*Instructions for the task*: Return exactly the span of lines in the following data that opens with the line containing "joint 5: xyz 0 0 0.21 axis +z" and closes with the line containing "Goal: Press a". Include nothing else.
---------- Provided material ----------
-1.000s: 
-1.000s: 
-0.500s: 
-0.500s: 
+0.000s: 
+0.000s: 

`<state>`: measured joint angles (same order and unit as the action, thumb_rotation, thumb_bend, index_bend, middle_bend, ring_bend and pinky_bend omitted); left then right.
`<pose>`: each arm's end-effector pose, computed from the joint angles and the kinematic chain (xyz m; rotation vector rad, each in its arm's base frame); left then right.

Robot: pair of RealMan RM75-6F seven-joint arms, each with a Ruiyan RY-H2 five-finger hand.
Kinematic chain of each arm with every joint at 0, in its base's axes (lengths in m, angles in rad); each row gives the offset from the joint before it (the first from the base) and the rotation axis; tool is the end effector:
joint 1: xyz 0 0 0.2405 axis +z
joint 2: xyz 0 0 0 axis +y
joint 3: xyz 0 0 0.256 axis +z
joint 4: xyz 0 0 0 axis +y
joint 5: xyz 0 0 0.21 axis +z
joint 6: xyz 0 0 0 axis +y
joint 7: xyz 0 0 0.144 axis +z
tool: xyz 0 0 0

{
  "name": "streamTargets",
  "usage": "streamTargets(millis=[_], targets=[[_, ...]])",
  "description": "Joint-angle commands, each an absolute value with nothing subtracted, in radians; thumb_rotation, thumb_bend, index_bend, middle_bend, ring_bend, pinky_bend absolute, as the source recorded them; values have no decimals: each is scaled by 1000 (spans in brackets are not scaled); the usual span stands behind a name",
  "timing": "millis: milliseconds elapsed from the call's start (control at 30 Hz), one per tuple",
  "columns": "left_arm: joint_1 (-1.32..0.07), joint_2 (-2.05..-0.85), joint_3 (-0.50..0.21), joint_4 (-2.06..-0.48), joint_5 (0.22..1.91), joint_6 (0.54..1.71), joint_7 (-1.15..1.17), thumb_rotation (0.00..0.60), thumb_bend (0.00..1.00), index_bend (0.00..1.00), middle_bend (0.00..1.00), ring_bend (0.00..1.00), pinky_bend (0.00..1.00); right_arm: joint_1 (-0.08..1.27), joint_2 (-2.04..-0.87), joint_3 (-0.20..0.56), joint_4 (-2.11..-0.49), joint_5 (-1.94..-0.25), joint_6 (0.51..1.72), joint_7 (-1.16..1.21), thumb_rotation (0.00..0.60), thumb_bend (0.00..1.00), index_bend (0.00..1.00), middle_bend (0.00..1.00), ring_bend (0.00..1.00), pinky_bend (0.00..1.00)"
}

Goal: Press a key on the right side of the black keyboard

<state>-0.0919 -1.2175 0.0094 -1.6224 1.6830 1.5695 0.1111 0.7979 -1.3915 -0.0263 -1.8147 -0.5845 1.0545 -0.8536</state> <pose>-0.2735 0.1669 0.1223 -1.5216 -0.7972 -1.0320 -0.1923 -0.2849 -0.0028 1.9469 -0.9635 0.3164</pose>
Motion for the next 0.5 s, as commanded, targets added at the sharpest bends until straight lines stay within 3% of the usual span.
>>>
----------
*Task solution*:
joint 5: xyz 0 0 0.21 axis +z
joint 6: xyz 0 0 0 axis +y
joint 7: xyz 0 0 0.144 axis +z
tool: xyz 0 0 0

{
  "name": "streamTargets",
  "usage": "streamTargets(millis=[_], targets=[[_, ...]])",
  "description": "Joint-angle commands, each an absolute value with nothing subtracted, in radians; thumb_rotation, thumb_bend, index_bend, middle_bend, ring_bend, pinky_bend absolute, as the source recorded them; values have no decimals: each is scaled by 1000 (spans in brackets are not scaled); the usual span stands behind a name",
  "timing": "millis: milliseconds elapsed from the call's start (control at 30 Hz), one per tuple",
  "columns": "left_arm: joint_1 (-1.32..0.07), joint_2 (-2.05..-0.85), joint_3 (-0.50..0.21), joint_4 (-2.06..-0.48), joint_5 (0.22..1.91), joint_6 (0.54..1.71), joint_7 (-1.15..1.17), thumb_rotation (0.00..0.60), thumb_bend (0.00..1.00), index_bend (0.00..1.00), middle_bend (0.00..1.00), ring_bend (0.00..1.00), pinky_bend (0.00..1.00); right_arm: joint_1 (-0.08..1.27), joint_2 (-2.04..-0.87), joint_3 (-0.20..0.56), joint_4 (-2.11..-0.49), joint_5 (-1.94..-0.25), joint_6 (0.51..1.72), joint_7 (-1.16..1.21), thumb_rotation (0.00..0.60), thumb_bend (0.00..1.00), index_bend (0.00..1.00), middle_bend (0.00..1.00), ring_bend (0.00..1.00), pinky_bend (0.00..1.00)"
}

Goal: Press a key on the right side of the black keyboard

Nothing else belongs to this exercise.